The First Department did note that there was “strong evidence” that attorney Howard Stern acted negligently when he assisted plaintiff to sell a building as part of an arrangement to defer capital gains taxes in a section 1031 exchange when he had zero experience handling such transactions.  However, plaintiff was unable to prove that it would have been able to complete the transaction and defer the capital gains taxes had attorney Stern performed his services competently.
Repeating the critical standard for finding legal malpractice, the court noted that “To prevail on its claim of legal malpractice, plaintiff must prove not only that defendant was negligent, but also that defendant’s negligence was a proximate cause of its losses.”

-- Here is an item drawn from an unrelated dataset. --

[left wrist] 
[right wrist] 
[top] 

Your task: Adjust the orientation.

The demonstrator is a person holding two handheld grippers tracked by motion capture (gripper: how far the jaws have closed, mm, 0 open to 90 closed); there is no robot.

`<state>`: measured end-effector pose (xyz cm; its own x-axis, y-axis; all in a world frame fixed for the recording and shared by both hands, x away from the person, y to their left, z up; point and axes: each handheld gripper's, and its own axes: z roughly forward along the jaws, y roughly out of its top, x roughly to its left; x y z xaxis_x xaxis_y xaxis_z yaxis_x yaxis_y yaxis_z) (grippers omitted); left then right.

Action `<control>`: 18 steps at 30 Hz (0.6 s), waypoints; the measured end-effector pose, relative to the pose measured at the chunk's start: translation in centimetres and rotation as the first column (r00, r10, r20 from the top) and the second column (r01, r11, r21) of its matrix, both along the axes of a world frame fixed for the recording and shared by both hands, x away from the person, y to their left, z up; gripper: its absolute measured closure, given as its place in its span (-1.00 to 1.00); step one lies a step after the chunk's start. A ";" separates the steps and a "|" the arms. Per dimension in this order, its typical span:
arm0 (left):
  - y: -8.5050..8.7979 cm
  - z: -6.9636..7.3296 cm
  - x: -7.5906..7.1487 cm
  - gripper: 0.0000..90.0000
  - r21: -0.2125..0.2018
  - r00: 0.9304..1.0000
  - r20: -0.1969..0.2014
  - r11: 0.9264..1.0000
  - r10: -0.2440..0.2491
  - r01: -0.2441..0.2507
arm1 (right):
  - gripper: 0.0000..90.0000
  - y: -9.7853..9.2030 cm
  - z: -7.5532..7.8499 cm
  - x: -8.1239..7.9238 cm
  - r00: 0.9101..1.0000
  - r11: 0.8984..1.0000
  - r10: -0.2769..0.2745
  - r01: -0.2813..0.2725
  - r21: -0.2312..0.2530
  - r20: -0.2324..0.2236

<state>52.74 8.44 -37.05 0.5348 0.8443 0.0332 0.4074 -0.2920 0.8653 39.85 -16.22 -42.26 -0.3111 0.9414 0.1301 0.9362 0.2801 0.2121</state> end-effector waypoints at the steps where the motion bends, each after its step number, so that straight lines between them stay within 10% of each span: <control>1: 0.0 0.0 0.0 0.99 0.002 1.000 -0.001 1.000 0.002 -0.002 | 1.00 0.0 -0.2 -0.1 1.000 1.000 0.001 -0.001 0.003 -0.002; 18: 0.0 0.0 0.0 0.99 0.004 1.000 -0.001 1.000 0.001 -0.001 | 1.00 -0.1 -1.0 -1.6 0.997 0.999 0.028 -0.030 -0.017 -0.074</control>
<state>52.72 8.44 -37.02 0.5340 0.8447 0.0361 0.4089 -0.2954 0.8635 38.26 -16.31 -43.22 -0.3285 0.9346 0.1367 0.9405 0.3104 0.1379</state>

The case arose six years ago when a corporation owned by three brothers retained attorney Howard Stern to represent it in the sale of a residential and commercial building in Manhattan.  The sale was part of a 1031 exchange, named after the section in the Internal Revenue Code that permits deferring capital gains taxes on the sale of buildings under certain circumstances.  The circumstances include selling commercial or investment property and replacing it with a similar property within 45 days and then taking possession of that replacement property within 180 days.  The exchange must be done through a “qualified intermediary”, i.e., a third party.
According to plaintiff, Stern held himself out as someone who knew how to perform a 1031 exchange.  Stern, however, claims that he repeatedly told plaintiff that he was unfamiliar with such transactions and the plaintiff assured him that they would handle the details.
In any event, according to the court, Stern acted negligently in undertaking the preparation of the sales contract since he was, admittedly, not qualified to handle a 1031 exchange.  Stern mistakenly had the check for the sale proceeds made out to plaintiff instead of to the qualified intermediary as required by section 1031 of the Internal Revenue Code, hence making the transaction invalid.
Stern could not be held liable for malpractice because plaintiff was unable to prove that it could have completed the 1031 exchange for a replacement property even if Stern had done the work properly.  In other words, Stern’s negligence was not the proximate cause of plaintiff’s losses. Specifically, plaintiff failed to prove that it had identified any replacement property that it was capable of buying within the statutorily-required time frame.  It also failed to prove that it could have closed on the new property within the requisite 180 day period.
The dissent strenuously objected to the majority’s reasoning, noting that plaintiff had no incentive to locate a replacement property once they learned at the closing on the sale of the original property that the 1031 exchange was invalidated because of Stern’s mistake regarding the check for the proceeds.